I found The Worth of Art both illuminating and riveting, but I do have one quibble. The authors write that “if you have never been moved by a painting … this book is not for you”. It is fine for individuals, if they so choose, to skew their purchases towards their aesthetic preferences.

Such behaviour would not be appropriate for a fiduciary, however. A money manager tasked with investing in art on behalf of a client can benefit from reading this book as an aid to making objective decisions aimed solely at maximising risk-adjusted returns. The manager would be no more disadvantaged than a counterpart dealing in commodities who has never actually seen a bushel of wheat or barrel of oil.

Furthermore, even investment professionals who have no plans of ever becoming involved in art or collectibles would do themselves a favour by grappling with Cifuentes and Charlin’s criticisms of conventional securities analysis.

For example, they point out that the standard calculation of diversification benefits is dubious in view of the pronounced time dependency of correlations, “a dirty secret in financial analysis, which most financial textbooks and almost all academics hate to acknowledge or even discuss”.

In the art realm, they report that – depending on which rolling seven-year period from 2004 to 2020 one selects – the return correlation between Old Masters and the Case-Shiller home price index ranges from -20.54 per cent to +27.98 per cent. Asset allocators dealing in more mainstream asset classes may be surprised by the instability of the correlations on which they have been basing their decisions.

The authors also reject as deficient the widely followed practice of equating risk with standard deviation of returns when calculating risk-reward ratios. They argue that such exercises should, instead, incorporate value at risk – defined as the maximum possible loss within a time period at a certain confidence level.

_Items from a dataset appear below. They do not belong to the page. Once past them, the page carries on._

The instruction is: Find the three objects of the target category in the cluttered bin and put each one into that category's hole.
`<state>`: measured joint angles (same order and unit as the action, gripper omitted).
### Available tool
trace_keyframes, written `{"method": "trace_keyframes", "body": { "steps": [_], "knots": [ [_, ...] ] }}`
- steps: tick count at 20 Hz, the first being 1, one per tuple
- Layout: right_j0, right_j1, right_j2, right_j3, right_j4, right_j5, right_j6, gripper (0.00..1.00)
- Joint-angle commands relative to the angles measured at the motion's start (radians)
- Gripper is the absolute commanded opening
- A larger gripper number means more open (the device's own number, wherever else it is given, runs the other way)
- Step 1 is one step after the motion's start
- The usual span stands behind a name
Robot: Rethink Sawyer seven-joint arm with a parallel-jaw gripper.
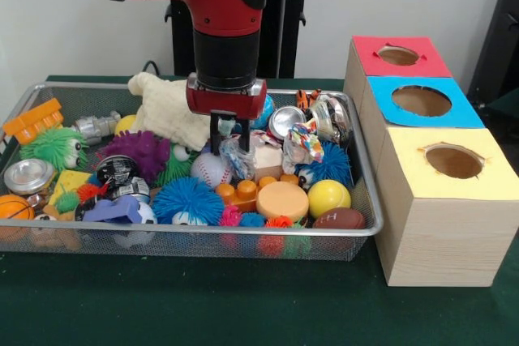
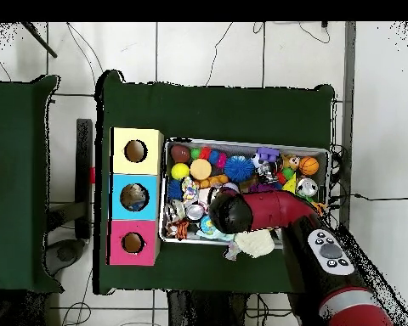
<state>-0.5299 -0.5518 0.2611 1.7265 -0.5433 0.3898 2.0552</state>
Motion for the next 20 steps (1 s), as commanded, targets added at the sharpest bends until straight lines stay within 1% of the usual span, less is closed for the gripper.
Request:
{"method": "trace_keyframes", "body": {
  "steps": [1, 3, 6, 8, 11, 12, 15, 20],
  "knots": [
    [0.023, 0.056, -0.044, -0.044, -0.055, -0.067, 0.053, 0.00],
    [0.043, 0.048, -0.055, -0.047, -0.048, -0.055, 0.058, 0.00],
    [0.046, 0.013, -0.051, -0.009, -0.005, -0.026, 0.072, 0.00],
    [0.053, -0.038, -0.043, 0.033, 0.018, -0.007, 0.078, 0.00],
    [0.038, -0.146, -0.002, 0.112, 0.091, 0.076, 0.061, 0.00],
    [0.025, -0.171, 0.018, 0.133, 0.117, 0.107, 0.047, 0.00],
    [0.009, -0.224, 0.041, 0.167, 0.165, 0.157, 0.018, 0.00],
    [0.002, -0.314, 0.060, 0.199, 0.231, 0.225, -0.025, 0.00]
  ]
}}
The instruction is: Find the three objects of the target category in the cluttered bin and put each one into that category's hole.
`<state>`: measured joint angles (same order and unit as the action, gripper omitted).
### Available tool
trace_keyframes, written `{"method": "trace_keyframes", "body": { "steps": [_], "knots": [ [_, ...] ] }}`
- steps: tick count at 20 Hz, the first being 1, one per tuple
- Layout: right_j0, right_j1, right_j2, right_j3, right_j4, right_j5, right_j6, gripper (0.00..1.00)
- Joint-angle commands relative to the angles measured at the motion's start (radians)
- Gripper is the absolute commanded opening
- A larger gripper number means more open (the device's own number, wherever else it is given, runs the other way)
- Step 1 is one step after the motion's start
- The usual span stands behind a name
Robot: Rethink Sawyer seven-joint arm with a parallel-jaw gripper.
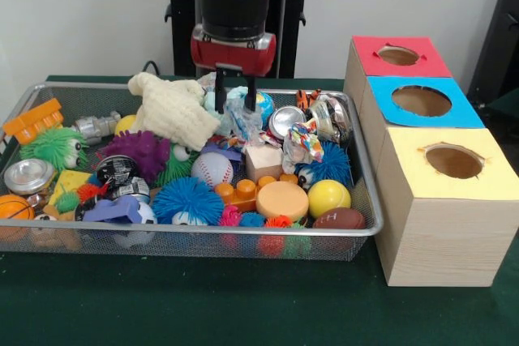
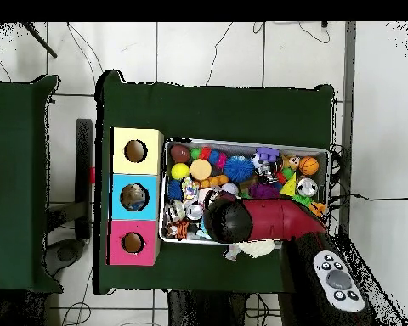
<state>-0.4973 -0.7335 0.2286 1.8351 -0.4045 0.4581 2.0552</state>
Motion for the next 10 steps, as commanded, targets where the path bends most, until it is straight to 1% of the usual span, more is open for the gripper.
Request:
{"method": "trace_keyframes", "body": {
  "steps": [1, 4, 6, 8, 10],
  "knots": [
    [-0.034, -0.146, 0.099, 0.096, 0.105, 0.166, -0.033, 0.00],
    [-0.036, -0.191, 0.107, 0.107, 0.141, 0.208, -0.051, 0.00],
    [-0.031, -0.211, 0.110, 0.118, 0.164, 0.225, -0.046, 0.00],
    [-0.014, -0.226, 0.105, 0.140, 0.176, 0.208, -0.023, 0.00],
    [0.005, -0.221, 0.101, 0.148, 0.181, 0.187, 0.001, 0.00]
  ]
}}
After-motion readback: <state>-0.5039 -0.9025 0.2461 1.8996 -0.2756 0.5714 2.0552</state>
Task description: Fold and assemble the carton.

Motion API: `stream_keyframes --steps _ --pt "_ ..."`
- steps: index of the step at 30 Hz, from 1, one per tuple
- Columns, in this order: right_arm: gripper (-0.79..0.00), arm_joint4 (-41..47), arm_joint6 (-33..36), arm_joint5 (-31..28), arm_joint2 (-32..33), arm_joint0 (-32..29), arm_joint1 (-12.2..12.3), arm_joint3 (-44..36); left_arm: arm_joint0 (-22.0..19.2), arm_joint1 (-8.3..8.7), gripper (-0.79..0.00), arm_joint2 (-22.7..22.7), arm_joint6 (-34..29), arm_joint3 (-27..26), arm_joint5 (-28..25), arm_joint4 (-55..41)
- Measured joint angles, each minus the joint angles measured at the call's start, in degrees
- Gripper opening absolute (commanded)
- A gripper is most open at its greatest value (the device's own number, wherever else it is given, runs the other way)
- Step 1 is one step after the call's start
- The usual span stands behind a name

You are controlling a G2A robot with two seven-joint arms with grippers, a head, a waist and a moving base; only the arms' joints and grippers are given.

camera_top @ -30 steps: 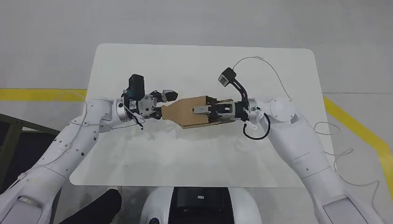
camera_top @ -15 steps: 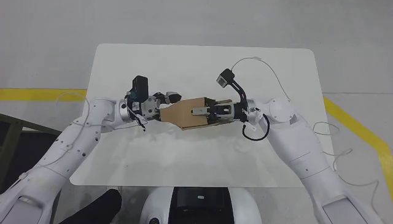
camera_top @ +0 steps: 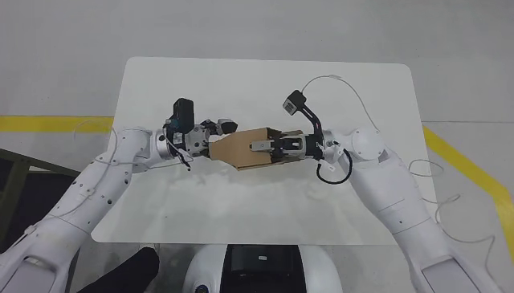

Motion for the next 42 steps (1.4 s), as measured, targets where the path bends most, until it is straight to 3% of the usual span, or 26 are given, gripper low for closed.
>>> stream_keyframes --steps 10,20,42 --pt "-0.785 0.89 -2.39 -1.28 2.68 -0.46 0.43 1.09 1.38 1.09 -0.456 -1.45 2.00 0.49 0.00 0.66" --pt "-0.785 0.52 -4.56 -1.41 4.10 -1.35 0.74 0.37 2.64 2.19 -0.449 -1.04 3.34 -2.69 0.00 2.24" --pt "-0.785 -1.79 -6.24 -0.57 0.48 -0.96 -0.15 -1.42 1.11 1.31 -0.456 0.29 1.85 -3.38 0.00 0.95"
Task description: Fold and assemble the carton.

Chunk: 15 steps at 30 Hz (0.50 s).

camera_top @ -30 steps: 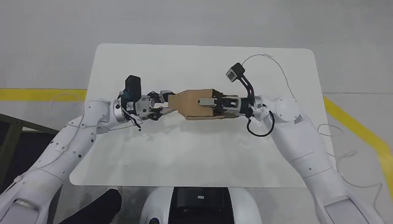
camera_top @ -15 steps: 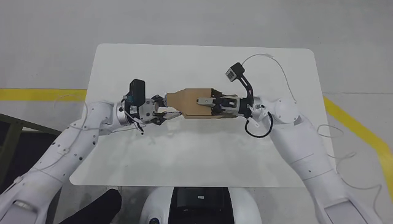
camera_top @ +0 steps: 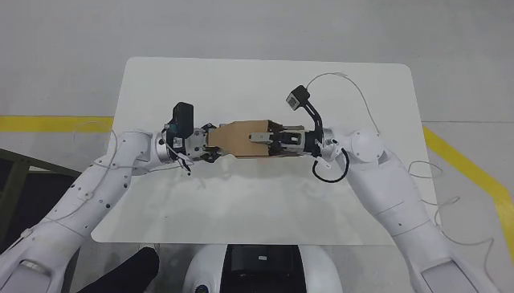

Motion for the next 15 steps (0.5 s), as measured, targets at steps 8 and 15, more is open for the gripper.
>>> stream_keyframes --steps 8,15 --pt "-0.785 0.49 0.16 -0.40 1.00 -0.16 0.16 0.32 1.23 0.42 -0.437 -1.97 1.17 0.37 0.00 0.64" --pt "-0.785 -0.14 -0.70 -0.48 2.59 -0.63 0.55 1.22 2.62 0.94 -0.114 -4.75 2.33 1.89 0.00 0.27"
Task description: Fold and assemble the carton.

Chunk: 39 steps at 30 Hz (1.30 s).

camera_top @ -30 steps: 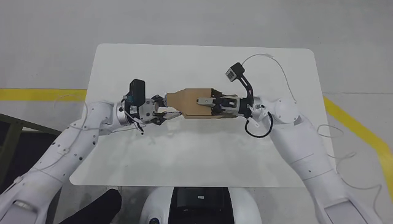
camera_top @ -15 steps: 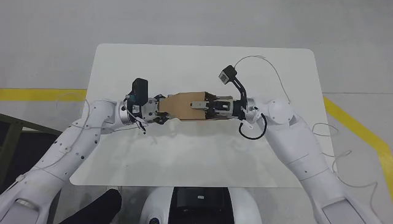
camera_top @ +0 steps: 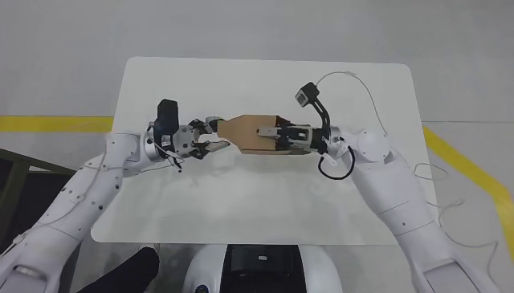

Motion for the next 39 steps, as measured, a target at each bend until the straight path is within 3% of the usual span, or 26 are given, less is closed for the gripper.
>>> stream_keyframes --steps 1,2,10,18,30,39 --pt "-0.785 -0.29 -0.29 0.01 0.17 -0.07 0.05 0.12 0.18 0.06 -0.022 -0.38 0.14 0.21 0.00 -0.11" --pt "-0.785 -0.63 -0.62 0.04 0.33 -0.14 0.10 0.25 0.36 0.13 0.000 -0.80 0.34 0.48 0.00 -0.31" --pt "-0.785 -4.87 -3.97 0.80 0.56 -0.59 0.33 1.03 1.89 0.88 0.000 -3.72 2.27 1.23 0.00 -2.77" --pt "-0.785 -9.88 -7.01 2.52 -1.25 -0.29 0.10 0.57 2.25 1.68 0.000 -5.79 1.34 -1.92 0.02 -2.89" --pt "-0.785 -10.35 -6.12 2.78 -2.74 -0.51 -0.19 -2.48 0.20 -0.60 0.000 -4.23 -10.69 -1.64 8.07 -5.73" --pt "-0.785 -8.85 -4.55 2.18 -1.79 -1.78 0.12 -4.88 0.36 -1.33 0.000 -5.14 -12.05 -0.45 6.19 -7.84"
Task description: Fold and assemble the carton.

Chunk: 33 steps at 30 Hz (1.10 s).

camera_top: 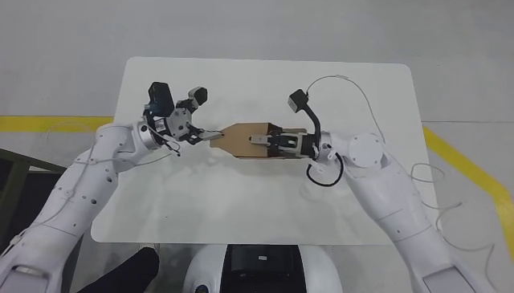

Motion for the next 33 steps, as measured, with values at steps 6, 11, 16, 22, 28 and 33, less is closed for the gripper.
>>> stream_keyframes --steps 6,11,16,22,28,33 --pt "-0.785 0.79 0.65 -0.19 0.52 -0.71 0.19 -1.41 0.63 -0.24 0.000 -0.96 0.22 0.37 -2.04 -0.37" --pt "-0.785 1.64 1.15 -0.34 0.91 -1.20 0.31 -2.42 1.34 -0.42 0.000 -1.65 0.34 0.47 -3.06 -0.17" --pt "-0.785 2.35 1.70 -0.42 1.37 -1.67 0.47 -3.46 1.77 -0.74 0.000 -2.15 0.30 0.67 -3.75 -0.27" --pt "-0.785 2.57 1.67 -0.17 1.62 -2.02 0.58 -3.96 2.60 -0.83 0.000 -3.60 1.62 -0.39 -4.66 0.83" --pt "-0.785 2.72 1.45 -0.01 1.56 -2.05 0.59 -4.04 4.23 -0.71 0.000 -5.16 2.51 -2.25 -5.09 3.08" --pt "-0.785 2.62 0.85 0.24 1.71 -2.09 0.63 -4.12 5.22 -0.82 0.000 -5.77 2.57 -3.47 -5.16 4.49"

In addition, Cifuentes and Charlin fault standard reports of historical asset performance for insufficient attention to real, as opposed to nominal, returns.

No text of just 241 pages could do justice to every aspect of art investment. The authors very responsibly state that thorough explanations of certain topics they touch upon lie beyond the book’s scope.

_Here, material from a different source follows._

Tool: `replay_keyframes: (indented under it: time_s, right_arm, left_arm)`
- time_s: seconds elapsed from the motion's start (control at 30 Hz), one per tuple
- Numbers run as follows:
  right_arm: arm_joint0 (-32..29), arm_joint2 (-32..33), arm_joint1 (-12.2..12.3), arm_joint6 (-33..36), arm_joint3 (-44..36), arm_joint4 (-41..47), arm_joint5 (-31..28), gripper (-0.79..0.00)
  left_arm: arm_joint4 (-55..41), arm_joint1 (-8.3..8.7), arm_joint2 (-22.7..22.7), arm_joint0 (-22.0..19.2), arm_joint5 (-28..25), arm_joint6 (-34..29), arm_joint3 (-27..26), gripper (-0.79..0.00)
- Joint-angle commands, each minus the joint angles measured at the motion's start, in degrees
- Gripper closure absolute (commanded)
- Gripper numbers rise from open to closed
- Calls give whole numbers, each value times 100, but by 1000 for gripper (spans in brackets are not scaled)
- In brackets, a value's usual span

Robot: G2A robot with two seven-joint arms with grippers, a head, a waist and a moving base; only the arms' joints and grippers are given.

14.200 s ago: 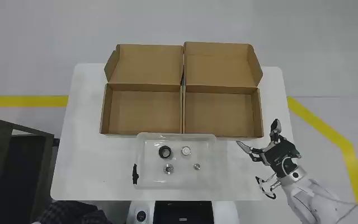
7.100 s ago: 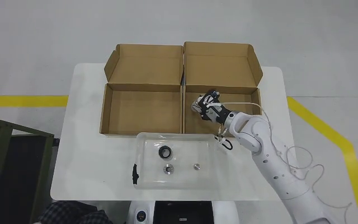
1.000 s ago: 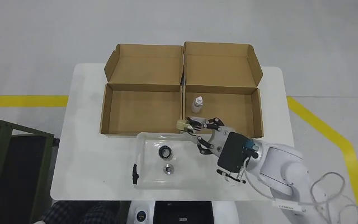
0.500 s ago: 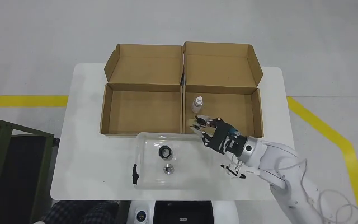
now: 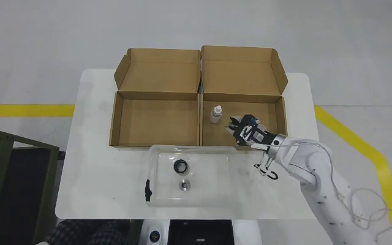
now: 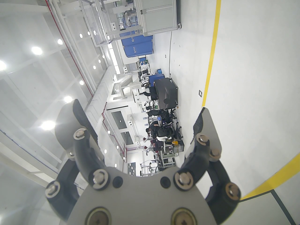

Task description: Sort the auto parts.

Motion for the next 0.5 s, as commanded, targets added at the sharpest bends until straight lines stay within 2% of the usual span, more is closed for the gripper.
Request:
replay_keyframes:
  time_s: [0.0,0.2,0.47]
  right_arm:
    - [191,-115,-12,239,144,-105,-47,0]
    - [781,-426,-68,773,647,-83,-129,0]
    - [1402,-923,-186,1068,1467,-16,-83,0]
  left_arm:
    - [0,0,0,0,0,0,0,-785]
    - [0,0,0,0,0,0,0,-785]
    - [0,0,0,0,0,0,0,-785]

One point that might have been worthy of greater prominence, however, is the disappointment that may befall investors who acquire a contemporary artist’s work with business magnate and investor Warren Buffett’s favourite holding period (forever) in mind. The price progressions over the decades that the authors detail for various artists’ works are not invariably representative.

For example, in 2015, analyst and author Zac Bissonnette recounted that Jean-Louis-Ernest Meissonier (1815-1891) was described by his fellow artist Eugene Delacroix as “the incontestable master of our epoch”. “Among all of us, surely it is he who is most certain to survive,” noted writer James Grant in “Attention, Larry Fink” from the May 15, 2015 issue of Grant’s Interest Rate Observer.

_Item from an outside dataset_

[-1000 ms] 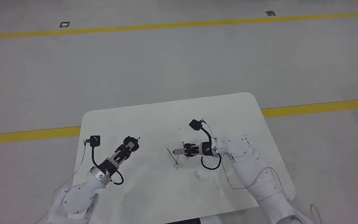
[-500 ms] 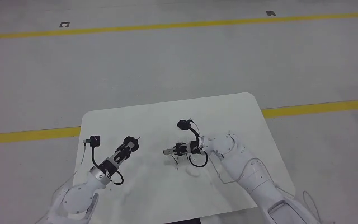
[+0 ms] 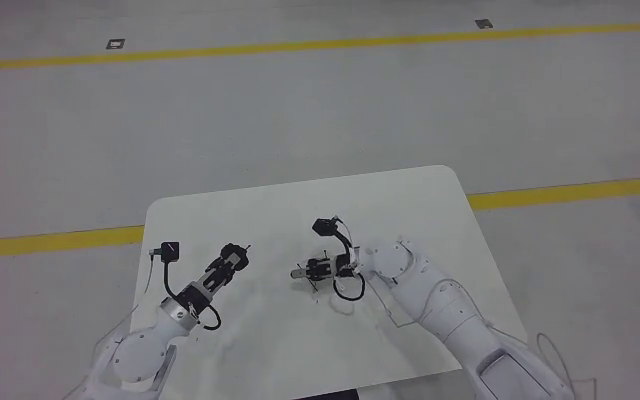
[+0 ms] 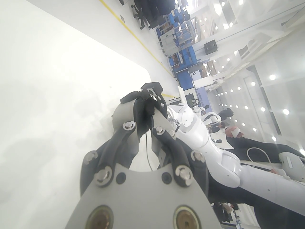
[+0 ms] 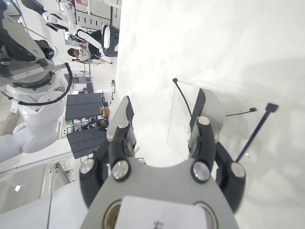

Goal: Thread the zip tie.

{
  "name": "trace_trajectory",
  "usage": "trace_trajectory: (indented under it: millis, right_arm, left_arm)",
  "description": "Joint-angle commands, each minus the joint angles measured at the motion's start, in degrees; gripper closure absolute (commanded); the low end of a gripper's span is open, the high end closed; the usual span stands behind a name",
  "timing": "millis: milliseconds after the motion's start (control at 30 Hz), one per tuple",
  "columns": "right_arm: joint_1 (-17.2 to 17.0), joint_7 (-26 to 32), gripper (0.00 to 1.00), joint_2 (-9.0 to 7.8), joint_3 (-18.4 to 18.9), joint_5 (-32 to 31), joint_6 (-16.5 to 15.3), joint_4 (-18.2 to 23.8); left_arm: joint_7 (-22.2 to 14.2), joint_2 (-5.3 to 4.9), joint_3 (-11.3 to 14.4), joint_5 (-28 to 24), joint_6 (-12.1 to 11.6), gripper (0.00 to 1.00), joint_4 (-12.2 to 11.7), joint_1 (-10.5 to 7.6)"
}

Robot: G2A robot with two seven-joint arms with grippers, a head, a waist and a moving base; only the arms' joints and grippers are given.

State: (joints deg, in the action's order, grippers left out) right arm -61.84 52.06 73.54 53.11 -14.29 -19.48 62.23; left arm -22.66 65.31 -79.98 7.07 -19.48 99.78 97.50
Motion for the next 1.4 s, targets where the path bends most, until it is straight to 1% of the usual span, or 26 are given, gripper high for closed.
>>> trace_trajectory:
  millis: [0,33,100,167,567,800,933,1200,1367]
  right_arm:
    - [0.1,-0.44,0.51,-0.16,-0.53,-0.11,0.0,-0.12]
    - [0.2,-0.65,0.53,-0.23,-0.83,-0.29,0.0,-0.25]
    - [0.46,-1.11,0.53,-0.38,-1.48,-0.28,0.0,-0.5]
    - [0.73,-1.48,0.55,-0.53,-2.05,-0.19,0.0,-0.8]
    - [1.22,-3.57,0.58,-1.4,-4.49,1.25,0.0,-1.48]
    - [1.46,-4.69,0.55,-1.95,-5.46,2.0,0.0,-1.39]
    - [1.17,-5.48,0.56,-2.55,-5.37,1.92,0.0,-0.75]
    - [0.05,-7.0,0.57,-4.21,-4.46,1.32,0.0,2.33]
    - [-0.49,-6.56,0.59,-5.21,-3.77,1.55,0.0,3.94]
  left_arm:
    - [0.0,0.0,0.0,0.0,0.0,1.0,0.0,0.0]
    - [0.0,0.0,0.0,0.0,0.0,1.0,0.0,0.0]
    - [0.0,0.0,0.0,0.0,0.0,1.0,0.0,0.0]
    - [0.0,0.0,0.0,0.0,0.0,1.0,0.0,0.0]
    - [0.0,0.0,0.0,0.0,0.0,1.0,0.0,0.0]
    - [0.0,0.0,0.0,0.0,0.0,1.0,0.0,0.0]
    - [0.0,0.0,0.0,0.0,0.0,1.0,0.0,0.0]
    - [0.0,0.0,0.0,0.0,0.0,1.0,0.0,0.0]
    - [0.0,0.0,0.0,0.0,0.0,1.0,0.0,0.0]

Meissonier’s painting Friedland sold in 1876 for what the Metropolitan Museum of Art, the painting’s current home, describes as the “then astronomical” sum of US$60,000 (US$1.7 million in 2023 dollars).

Sadly, Bissonnette related that “the market devalued the most admired artist of the 19th century” to the point where his Un Cuirassier à Cheval sold in 2012 for the trifling sum of US$1,075.50. With the rise of modernism, tastemakers concluded that his historically precise work was pedantic and that the nationalism it displayed was problematic.

All in all, however, The Worth of Art is indispensable for anyone making an initial foray into art as a vehicle for building wealth. Its techniques and insights will also be new to many seasoned art investors.

Readers are on their own in determining what appeals to them from an artistic viewpoint, but this book will fill in the hard-headed financial part of the picture.

The writer, a CFA, holds a BA in history from Harvard College and an MBA from Harvard Business School.